## [Task goal]
Please find the lines in the following records that hold "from", and copy them.

## [Records for processing]
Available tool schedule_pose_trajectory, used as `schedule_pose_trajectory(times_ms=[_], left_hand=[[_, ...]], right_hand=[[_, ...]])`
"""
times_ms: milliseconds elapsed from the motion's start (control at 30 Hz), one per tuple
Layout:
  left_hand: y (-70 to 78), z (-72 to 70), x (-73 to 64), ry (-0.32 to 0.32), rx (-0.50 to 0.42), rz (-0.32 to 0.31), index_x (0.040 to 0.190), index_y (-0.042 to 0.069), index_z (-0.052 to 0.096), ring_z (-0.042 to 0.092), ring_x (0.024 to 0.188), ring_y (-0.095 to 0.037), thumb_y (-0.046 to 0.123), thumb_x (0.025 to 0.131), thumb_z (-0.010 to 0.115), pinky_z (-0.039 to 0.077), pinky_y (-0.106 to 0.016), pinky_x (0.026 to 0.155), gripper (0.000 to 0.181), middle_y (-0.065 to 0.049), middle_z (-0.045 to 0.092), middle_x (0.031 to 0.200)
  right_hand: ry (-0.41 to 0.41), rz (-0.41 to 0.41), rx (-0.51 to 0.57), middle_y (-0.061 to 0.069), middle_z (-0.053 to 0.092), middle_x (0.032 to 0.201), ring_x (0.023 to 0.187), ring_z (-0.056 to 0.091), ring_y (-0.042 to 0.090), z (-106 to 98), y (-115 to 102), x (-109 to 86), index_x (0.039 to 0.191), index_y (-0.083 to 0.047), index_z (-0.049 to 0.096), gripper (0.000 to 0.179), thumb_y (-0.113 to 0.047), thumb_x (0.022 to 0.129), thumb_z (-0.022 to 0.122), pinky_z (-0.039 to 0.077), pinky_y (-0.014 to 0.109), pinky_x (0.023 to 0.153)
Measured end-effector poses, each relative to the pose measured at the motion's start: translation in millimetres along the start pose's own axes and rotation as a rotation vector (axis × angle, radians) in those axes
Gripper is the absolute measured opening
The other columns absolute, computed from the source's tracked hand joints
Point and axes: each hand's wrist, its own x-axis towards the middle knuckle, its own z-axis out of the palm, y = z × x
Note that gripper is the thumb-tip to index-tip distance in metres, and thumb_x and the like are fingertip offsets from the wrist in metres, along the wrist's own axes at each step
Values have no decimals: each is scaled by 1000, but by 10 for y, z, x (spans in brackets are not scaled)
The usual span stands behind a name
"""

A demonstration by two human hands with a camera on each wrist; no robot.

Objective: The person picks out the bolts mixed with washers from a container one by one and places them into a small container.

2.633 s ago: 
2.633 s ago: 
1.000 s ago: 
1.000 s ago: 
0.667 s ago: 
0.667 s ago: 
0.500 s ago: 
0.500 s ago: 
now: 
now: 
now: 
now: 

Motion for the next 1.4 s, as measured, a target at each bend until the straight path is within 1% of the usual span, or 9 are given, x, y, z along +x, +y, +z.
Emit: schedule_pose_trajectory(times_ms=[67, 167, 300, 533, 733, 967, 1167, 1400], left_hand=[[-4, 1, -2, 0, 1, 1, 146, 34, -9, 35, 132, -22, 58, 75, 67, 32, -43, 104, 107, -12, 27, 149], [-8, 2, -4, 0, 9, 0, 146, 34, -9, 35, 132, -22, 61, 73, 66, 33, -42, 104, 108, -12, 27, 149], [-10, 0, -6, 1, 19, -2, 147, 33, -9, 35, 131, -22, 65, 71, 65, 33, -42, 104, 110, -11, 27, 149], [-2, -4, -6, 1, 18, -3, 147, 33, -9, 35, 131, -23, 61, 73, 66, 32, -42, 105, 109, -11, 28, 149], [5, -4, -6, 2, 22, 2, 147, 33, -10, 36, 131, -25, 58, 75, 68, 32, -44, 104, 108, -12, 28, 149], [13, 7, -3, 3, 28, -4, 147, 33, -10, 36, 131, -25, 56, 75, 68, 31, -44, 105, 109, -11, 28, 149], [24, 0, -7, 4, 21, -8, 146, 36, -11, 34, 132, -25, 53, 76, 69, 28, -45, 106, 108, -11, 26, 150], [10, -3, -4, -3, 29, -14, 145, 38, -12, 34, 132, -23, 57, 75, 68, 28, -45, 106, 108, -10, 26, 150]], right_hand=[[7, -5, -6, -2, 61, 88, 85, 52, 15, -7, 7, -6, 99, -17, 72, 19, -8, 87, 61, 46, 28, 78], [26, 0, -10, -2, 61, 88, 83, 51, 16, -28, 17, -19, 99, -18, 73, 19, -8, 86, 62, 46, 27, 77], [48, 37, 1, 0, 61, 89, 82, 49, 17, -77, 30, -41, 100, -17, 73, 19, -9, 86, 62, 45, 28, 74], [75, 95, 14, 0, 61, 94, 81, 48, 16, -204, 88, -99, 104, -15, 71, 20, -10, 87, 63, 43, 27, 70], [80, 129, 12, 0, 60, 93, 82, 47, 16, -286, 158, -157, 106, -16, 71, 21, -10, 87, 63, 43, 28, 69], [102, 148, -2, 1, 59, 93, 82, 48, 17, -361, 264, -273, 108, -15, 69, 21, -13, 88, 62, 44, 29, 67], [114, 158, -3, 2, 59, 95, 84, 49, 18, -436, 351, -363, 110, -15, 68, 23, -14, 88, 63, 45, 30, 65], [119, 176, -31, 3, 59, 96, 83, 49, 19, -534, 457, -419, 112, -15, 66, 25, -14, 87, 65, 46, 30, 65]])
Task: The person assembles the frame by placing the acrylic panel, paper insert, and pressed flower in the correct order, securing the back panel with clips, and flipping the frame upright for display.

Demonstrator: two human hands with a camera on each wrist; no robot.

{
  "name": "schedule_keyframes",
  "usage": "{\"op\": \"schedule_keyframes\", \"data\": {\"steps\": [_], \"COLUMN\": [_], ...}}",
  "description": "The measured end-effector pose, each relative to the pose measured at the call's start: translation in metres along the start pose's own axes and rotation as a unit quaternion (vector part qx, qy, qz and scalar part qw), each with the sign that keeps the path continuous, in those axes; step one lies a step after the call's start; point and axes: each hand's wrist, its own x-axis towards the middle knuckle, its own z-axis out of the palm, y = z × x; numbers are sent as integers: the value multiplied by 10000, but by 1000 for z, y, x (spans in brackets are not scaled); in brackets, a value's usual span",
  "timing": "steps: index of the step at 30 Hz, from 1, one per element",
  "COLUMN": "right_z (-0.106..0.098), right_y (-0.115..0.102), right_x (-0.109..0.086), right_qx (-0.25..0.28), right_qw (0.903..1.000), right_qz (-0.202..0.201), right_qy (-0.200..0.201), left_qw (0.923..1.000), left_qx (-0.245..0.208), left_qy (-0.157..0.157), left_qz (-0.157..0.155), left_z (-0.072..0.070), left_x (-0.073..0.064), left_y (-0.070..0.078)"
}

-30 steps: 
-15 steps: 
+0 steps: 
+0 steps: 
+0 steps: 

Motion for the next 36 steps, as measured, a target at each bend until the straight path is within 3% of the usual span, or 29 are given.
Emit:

## [Response]
times_ms: milliseconds elapsed from the motion's start (control at 30 Hz), one per tuple
The other columns absolute, computed from the source's tracked hand joints
Note that gripper is the thumb-tip to index-tip distance in metres, and thumb_x and the like are fingertip offsets from the wrist in metres, along the wrist's own axes at each step
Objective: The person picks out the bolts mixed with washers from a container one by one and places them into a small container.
  "timing": "steps: index of the step at 30 Hz, from 1, one per element",

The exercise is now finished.